> _How to complete this task_
Copy out, exactly, the first line of the entries below and every line after it through the one containing "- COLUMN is".

> _Data excerpts_
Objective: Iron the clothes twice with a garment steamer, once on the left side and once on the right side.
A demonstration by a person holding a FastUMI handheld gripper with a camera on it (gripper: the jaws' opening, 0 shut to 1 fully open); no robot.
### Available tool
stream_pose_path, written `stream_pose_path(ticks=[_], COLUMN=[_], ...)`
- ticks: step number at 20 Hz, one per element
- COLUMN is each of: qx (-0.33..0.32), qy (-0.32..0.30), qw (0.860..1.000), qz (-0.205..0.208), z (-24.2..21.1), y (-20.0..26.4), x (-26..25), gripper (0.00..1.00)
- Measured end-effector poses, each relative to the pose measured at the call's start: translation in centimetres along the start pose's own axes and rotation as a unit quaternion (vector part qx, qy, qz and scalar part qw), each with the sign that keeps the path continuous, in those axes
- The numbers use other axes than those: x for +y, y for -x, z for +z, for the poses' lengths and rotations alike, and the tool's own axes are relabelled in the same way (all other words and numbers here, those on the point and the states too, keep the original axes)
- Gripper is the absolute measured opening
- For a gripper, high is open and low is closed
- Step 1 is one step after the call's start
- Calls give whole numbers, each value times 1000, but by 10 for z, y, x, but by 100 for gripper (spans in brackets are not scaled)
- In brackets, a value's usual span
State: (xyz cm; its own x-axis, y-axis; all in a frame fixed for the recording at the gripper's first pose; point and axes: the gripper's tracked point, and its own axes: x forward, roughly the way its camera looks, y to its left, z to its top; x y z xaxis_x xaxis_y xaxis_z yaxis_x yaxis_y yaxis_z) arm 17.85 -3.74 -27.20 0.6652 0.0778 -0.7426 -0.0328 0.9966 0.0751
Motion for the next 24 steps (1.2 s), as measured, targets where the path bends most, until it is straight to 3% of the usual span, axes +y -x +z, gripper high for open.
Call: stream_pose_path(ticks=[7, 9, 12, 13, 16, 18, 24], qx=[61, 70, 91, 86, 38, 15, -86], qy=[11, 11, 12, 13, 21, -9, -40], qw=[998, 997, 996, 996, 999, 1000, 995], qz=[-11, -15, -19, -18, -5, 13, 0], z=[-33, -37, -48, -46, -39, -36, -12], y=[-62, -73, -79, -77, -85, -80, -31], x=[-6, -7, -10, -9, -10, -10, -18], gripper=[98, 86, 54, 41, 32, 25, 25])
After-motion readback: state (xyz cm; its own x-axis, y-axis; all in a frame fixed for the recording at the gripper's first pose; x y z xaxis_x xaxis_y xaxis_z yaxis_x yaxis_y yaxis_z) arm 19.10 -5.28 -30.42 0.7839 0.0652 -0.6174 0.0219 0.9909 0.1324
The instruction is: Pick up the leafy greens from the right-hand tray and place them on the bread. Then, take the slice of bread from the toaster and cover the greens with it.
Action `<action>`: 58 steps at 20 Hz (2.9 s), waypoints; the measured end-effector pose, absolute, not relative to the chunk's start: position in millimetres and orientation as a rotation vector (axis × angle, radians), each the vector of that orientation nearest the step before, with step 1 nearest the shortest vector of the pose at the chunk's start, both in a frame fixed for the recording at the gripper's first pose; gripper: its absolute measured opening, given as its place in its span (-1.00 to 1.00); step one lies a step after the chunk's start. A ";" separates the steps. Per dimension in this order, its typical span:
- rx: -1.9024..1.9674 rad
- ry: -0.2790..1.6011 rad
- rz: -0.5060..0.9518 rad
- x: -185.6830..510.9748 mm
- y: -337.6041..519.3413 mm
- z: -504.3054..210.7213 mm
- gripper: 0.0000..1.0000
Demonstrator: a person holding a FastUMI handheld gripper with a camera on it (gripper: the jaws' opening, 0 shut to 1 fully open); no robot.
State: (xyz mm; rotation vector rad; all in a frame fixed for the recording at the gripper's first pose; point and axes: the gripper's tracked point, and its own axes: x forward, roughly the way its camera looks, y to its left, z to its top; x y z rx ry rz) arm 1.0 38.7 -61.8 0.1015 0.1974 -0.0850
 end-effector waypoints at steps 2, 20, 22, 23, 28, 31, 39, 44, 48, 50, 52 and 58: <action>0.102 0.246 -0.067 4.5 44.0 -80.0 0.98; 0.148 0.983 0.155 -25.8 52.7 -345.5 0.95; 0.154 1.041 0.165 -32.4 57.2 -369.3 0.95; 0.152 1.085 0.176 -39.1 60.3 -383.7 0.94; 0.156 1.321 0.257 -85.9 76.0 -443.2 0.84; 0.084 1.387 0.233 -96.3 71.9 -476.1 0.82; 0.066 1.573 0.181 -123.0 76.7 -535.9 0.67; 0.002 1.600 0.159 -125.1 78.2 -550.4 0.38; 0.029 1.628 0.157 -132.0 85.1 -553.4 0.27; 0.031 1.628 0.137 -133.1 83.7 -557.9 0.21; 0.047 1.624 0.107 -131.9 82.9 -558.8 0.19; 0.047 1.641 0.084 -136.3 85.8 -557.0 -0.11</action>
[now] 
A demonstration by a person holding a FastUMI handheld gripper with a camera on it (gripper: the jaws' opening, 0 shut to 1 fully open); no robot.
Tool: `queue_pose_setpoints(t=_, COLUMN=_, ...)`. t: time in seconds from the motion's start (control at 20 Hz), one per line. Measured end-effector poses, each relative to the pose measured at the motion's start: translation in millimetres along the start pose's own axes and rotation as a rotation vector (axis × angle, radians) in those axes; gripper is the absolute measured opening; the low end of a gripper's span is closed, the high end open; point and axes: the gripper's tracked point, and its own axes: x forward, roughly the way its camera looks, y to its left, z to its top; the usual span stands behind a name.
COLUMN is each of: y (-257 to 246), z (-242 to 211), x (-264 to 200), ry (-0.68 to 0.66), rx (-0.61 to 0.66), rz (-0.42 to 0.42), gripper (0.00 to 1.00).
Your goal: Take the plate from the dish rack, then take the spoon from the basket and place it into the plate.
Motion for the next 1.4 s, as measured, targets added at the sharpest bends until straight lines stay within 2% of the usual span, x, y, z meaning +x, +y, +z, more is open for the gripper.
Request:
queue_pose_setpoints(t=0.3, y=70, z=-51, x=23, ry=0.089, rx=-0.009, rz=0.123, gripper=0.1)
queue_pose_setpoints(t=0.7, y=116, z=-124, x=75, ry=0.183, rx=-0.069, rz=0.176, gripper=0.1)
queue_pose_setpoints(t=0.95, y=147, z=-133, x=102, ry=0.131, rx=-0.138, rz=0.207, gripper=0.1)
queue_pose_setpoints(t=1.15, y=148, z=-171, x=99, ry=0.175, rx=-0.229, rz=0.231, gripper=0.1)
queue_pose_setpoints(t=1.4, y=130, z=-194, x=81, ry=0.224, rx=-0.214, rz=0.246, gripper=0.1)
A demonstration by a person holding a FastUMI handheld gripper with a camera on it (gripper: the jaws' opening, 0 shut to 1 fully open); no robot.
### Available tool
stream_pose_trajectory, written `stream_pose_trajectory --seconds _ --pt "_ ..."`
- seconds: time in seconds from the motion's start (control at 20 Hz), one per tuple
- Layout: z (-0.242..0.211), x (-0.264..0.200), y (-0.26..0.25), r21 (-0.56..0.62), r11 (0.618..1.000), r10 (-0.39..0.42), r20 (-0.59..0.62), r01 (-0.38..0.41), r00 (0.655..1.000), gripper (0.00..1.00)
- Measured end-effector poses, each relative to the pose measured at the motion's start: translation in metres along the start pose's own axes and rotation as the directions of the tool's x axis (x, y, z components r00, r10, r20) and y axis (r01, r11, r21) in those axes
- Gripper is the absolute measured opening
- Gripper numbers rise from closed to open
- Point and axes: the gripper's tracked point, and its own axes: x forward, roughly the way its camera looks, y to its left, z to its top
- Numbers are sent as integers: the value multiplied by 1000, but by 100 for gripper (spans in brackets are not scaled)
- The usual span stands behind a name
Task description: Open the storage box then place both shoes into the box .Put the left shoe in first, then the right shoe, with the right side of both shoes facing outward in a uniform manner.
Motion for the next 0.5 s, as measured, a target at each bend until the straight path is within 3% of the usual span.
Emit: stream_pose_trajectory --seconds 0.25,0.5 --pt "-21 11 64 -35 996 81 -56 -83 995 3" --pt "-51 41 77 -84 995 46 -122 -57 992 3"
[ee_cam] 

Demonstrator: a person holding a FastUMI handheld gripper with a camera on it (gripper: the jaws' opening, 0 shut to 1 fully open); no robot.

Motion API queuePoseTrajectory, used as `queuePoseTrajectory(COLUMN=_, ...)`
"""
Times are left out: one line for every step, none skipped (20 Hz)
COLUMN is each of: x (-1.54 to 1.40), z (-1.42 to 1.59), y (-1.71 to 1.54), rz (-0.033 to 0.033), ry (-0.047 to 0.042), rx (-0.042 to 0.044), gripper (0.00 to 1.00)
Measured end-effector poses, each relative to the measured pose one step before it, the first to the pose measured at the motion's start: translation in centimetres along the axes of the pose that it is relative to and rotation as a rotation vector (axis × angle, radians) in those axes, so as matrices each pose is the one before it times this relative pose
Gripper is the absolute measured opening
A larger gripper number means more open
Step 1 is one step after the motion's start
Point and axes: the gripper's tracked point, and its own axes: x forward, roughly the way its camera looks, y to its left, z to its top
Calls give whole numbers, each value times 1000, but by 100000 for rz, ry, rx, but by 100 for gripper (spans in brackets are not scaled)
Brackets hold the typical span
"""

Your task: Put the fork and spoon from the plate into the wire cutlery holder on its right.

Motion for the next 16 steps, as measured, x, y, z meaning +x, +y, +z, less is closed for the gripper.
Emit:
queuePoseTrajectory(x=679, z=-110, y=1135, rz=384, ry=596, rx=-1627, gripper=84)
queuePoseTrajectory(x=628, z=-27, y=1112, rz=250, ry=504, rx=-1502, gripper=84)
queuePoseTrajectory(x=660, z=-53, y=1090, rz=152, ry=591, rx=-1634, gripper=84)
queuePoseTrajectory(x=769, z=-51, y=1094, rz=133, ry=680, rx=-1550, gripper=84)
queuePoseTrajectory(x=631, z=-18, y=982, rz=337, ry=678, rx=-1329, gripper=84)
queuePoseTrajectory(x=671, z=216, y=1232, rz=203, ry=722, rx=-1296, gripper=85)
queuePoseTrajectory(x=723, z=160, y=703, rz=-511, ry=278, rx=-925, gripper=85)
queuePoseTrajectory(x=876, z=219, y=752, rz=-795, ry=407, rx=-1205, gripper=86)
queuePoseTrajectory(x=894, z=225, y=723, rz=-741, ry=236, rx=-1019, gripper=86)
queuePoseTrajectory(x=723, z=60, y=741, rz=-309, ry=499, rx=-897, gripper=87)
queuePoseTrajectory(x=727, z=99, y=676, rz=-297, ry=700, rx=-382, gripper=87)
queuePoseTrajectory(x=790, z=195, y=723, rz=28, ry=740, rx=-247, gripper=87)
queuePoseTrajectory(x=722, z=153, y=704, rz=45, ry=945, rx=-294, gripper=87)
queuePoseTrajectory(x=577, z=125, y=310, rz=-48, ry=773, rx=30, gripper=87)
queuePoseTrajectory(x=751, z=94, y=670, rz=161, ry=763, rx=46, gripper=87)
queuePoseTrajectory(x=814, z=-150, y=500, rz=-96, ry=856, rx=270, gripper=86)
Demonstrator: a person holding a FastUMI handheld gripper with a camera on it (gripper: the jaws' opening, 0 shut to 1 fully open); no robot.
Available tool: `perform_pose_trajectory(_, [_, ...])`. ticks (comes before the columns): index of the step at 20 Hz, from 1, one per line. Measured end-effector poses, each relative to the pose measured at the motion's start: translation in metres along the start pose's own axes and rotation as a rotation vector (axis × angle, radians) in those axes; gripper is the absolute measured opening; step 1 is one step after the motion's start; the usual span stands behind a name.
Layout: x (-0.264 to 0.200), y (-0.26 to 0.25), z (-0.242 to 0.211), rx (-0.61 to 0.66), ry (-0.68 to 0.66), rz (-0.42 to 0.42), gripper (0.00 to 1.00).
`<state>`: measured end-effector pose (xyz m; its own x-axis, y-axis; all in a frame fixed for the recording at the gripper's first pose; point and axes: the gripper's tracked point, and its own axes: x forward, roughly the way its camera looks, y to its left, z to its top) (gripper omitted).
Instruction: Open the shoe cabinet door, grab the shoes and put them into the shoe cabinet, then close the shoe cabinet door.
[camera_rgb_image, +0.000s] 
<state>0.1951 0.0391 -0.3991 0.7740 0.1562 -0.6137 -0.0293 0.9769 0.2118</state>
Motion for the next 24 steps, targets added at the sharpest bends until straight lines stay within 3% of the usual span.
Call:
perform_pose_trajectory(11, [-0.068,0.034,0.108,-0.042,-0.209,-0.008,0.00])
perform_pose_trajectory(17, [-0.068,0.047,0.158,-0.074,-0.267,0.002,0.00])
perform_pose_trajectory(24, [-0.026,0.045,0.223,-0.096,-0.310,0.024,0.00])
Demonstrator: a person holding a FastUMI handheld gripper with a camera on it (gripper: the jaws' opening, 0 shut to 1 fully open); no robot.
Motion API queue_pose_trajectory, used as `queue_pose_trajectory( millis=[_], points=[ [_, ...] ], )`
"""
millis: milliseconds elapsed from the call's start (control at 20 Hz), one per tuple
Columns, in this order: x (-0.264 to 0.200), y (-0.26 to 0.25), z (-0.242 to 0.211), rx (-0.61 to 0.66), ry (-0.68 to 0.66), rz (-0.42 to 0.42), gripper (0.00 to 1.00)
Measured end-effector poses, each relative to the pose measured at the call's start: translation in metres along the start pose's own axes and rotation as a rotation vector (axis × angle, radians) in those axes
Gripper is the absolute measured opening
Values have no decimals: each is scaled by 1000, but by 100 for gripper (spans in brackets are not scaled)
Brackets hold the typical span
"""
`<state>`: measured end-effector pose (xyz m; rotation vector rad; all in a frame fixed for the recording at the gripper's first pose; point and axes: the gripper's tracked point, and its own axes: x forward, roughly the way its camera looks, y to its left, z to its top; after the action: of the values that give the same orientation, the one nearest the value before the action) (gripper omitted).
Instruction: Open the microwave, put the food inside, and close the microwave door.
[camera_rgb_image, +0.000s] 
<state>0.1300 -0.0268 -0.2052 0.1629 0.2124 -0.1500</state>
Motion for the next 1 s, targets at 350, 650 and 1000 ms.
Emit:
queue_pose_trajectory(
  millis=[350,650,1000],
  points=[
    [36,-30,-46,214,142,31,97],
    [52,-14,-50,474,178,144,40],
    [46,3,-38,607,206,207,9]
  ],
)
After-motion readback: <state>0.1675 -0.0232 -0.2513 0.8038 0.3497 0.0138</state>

> _Exercise response_
Objective: Iron the clothes twice with a garment steamer, once on the left side and once on the right side.
A demonstration by a person holding a FastUMI handheld gripper with a camera on it (gripper: the jaws' opening, 0 shut to 1 fully open); no robot.
### Available tool
stream_pose_path, written `stream_pose_path(ticks=[_], COLUMN=[_], ...)`
- ticks: step number at 20 Hz, one per element
- COLUMN is each of: qx (-0.33..0.32), qy (-0.32..0.30), qw (0.860..1.000), qz (-0.205..0.208), z (-24.2..21.1), y (-20.0..26.4), x (-26..25), gripper (0.00..1.00)

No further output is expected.